# What you should do
Retype the entries word for word, leaving nothing out.

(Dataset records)
↓

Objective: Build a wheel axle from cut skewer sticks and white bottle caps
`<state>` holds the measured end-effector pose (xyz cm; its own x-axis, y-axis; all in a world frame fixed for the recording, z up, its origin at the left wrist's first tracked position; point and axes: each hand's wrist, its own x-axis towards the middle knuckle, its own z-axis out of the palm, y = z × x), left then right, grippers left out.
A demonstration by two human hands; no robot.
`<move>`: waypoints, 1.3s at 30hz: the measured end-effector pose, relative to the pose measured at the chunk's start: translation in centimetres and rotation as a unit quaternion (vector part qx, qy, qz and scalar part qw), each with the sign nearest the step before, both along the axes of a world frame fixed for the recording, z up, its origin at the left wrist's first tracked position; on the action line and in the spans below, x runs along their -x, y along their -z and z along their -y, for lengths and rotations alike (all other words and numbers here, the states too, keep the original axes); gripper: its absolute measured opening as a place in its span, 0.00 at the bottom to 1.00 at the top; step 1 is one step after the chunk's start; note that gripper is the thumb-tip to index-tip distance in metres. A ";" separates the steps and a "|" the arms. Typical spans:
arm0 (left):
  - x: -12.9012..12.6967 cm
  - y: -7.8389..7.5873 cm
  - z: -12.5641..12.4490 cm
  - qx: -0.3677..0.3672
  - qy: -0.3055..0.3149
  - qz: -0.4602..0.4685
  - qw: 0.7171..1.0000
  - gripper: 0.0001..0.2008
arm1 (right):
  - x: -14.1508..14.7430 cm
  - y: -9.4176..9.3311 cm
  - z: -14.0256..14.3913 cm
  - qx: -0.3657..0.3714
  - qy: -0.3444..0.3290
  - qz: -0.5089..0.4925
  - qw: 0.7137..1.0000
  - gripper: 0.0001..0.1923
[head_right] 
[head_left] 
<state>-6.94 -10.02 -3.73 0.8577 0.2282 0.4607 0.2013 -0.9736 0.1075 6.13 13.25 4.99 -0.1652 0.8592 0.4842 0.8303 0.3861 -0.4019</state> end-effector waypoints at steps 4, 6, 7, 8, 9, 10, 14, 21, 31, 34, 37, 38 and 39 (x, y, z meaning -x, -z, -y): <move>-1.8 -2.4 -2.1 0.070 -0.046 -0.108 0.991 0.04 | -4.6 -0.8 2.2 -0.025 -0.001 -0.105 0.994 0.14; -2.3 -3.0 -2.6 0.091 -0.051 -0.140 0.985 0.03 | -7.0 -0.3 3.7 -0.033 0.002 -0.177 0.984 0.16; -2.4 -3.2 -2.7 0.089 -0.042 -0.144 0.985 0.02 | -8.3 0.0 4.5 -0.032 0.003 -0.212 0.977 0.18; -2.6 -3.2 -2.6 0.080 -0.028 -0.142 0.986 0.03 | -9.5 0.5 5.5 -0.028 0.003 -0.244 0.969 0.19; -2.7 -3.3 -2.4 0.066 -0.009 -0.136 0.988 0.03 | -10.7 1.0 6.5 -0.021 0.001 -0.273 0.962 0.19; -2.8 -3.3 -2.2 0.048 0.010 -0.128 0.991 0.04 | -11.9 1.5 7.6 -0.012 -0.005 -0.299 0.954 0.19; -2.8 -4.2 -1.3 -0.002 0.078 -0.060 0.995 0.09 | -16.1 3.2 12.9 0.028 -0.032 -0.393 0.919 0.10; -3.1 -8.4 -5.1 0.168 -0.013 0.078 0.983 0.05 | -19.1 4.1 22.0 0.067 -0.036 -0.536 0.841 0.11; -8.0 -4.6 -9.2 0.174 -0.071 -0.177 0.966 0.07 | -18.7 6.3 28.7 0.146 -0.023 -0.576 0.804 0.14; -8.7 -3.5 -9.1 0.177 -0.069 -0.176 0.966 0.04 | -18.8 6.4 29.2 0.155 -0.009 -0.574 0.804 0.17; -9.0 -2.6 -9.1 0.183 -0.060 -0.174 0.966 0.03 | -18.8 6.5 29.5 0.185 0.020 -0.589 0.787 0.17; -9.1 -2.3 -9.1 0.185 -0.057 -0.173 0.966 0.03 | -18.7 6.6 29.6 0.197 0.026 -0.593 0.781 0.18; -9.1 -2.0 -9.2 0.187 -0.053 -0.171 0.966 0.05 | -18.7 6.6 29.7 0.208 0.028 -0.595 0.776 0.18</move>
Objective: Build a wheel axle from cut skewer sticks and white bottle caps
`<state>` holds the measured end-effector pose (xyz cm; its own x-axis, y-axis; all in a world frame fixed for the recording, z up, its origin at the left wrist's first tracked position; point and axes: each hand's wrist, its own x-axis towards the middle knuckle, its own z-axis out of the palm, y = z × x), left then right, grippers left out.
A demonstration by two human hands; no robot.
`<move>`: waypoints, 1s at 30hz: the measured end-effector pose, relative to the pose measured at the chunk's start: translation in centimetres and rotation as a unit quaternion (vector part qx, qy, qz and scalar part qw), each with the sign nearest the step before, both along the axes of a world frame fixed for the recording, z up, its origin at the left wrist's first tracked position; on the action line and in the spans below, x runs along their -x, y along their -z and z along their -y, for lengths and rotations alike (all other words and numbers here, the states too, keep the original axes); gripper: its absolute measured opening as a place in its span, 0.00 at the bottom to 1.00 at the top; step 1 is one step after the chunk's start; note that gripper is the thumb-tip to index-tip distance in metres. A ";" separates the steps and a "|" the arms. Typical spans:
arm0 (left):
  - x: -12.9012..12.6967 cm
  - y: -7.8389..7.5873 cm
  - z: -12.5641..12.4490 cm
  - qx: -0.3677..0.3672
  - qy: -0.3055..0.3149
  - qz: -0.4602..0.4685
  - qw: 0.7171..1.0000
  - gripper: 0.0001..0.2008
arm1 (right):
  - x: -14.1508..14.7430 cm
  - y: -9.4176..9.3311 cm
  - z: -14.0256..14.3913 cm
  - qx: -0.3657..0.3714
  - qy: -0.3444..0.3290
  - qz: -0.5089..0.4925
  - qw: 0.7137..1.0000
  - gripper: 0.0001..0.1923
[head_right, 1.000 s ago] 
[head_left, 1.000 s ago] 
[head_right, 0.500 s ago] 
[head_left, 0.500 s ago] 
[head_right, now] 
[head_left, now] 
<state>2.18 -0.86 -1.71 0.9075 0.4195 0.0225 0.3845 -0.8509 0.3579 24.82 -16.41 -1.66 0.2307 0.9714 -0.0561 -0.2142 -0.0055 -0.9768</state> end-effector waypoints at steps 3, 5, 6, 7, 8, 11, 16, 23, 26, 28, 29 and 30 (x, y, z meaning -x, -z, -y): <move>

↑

# Task response
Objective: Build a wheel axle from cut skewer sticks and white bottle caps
`<state>` holds the measured end-effector pose (xyz cm; its own x-axis, y-axis; all in a world frame fixed for the recording, z up, its origin at the left wrist's first tracked position; point and axes: each hand's wrist, its own x-axis towards the middle knuckle, its own z-axis out of the palm, y = z × x), left then right, grippers left out.
A demonstration by two human hands; no robot.
`<move>`: waypoints, 1.3s at 30hz: the measured end-effector pose, relative to the pose measured at the chunk's start: translation in centimetres and rotation as a unit quaternion (vector part qx, qy, qz and scalar part qw), each with the sign nearest the step before, both along the axes of a world frame fixed for the recording, z up, its origin at the left wrist's first tracked position; on the action line and in the spans below, x runs along their -x, y along their -z and z along their -y, for lengths and rotations alike (all other words and numbers here, the states too, keep the original axes); gripper: its absolute measured opening as a place in its span, 0.00 at the bottom to 1.00 at the top; step 1 is one step after the chunk's start; note that gripper is the thumb-tip to index-tip distance in metres. A ";" separates the steps and a "|" the arms. Typical spans:
arm0 (left):
  - x: -12.9012..12.6967 cm
  - y: -7.8389..7.5873 cm
  - z: -12.5641..12.4490 cm
  - qx: -0.3677..0.3672
  - qy: -0.3055..0.3149
  - qz: -0.4602..0.4685
  - qw: 0.7171..1.0000
  - gripper: 0.0001..0.2008
arm1 (right):
  - x: -14.1508..14.7430 cm
  - y: -9.4176..9.3311 cm
  - z: -14.0256..14.3913 cm
  - qx: -0.3657..0.3714
  - qy: -0.3444..0.3290
  - qz: -0.5089..0.4925
  - qw: 0.7137..1.0000
  - gripper: 0.0001..0.1923
[head_right] 
[head_left] 
<state>-6.94 -10.02 -3.73 0.8577 0.2282 0.4607 0.2013 -0.9736 0.1075 6.13 13.25 4.99 -0.1652 0.8592 0.4842 0.8303 0.3861 -0.4019</state> end-effector waypoints at steps 4, 6, 7, 8, 9, 10, 14, 21, 31, 34, 37, 38 and 39 (x, y, z meaning -x, -z, -y): <move>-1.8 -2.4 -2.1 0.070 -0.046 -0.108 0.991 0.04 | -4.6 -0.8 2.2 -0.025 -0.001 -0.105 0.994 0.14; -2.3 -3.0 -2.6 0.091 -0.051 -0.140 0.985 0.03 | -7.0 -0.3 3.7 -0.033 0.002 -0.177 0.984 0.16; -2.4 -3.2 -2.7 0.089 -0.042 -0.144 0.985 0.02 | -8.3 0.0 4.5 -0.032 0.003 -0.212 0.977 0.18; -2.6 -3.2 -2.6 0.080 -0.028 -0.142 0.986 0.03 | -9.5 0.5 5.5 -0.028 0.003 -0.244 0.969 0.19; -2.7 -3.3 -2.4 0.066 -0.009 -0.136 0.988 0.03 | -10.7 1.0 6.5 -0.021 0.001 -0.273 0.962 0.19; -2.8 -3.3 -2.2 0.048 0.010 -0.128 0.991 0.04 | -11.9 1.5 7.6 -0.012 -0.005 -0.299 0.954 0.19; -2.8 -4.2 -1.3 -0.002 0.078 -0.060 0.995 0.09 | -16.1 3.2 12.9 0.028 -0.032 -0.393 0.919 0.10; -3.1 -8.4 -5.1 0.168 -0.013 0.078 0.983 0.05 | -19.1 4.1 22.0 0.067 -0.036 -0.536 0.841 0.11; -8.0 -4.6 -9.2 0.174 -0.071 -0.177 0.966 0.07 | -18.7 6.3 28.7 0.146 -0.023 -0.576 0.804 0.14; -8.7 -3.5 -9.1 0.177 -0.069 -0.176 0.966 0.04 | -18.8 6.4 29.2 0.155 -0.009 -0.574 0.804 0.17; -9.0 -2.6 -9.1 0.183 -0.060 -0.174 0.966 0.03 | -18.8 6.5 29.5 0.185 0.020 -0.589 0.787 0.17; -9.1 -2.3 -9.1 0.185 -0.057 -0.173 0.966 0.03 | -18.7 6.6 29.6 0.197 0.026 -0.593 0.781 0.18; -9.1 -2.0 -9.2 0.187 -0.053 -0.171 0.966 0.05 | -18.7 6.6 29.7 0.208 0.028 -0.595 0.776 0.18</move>
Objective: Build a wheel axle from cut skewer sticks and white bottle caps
`<state>` holds the measured end-effector pose (xyz cm; its own x-axis, y-axis; all in a world frame fixed for the recording, z up, its origin at the left wrist's first tracked position; point and axes: each hand's wrist, its own x-axis towards the middle knuckle, its own z-axis out of the palm, y = z × x), left then right, grippers left out.
A demonstration by two human hands; no robot.
`<move>`: waypoints, 1s at 30hz: the measured end-effector pose, relative to the pose measured at the chunk's start: translation in centimetres and rotation as a unit quaternion (vector part qx, qy, qz and scalar part qw), each with the sign nearest the step before, both along the axes of a world frame fixed for the recording, z up, its origin at the left wrist's first tracked position; on the action line and in the spans below, x runs along their -x, y along their -z and z along their -y, for lengths and rotations alike (all other words and numbers here, the states too, keep the original axes); gripper: its absolute measured opening as a place in its span, 0.00 at the bottom to 1.00 at the top; step 1 is one step after the chunk's start; note that gripper is the thumb-tip to index-tip distance in metres. A ";" separates the steps and a "|" the arms. Typical spans:
arm0 (left):
  - x: -12.9012..12.6967 cm
  - y: -7.8389..7.5873 cm
  - z: -12.5641..12.4490 cm
  - qx: -0.3677..0.3672
  - qy: -0.3055..0.3149
  - qz: -0.4602..0.4685
  - qw: 0.7171..1.0000
  - gripper: 0.0001..0.2008
arm1 (right):
  - x: -14.1508..14.7430 cm
  - y: -9.4176..9.3311 cm
  - z: -14.0256..14.3913 cm
  - qx: -0.3657..0.3714
  - qy: -0.3444..0.3290
  - qz: -0.5089..0.4925
  - qw: 0.7137..1.0000
  - gripper: 0.0001..0.1923
[head_right, 1.000 s ago] 
[head_left, 1.000 s ago] 
[head_right, 0.500 s ago] 
[head_left, 0.500 s ago] 
[head_right, now] 
[head_left, now] 
<state>2.18 -0.86 -1.71 0.9075 0.4195 0.0225 0.3845 -0.8509 0.3579 24.82 -16.41 -1.66 0.2307 0.9714 -0.0561 -0.2142 -0.0055 -0.9768</state> end-effector waypoints at steps 3, 5, 6, 7, 8, 11, 16, 23, 26, 28, 29 and 30 (x, y, z meaning -x, -z, -y): <move>

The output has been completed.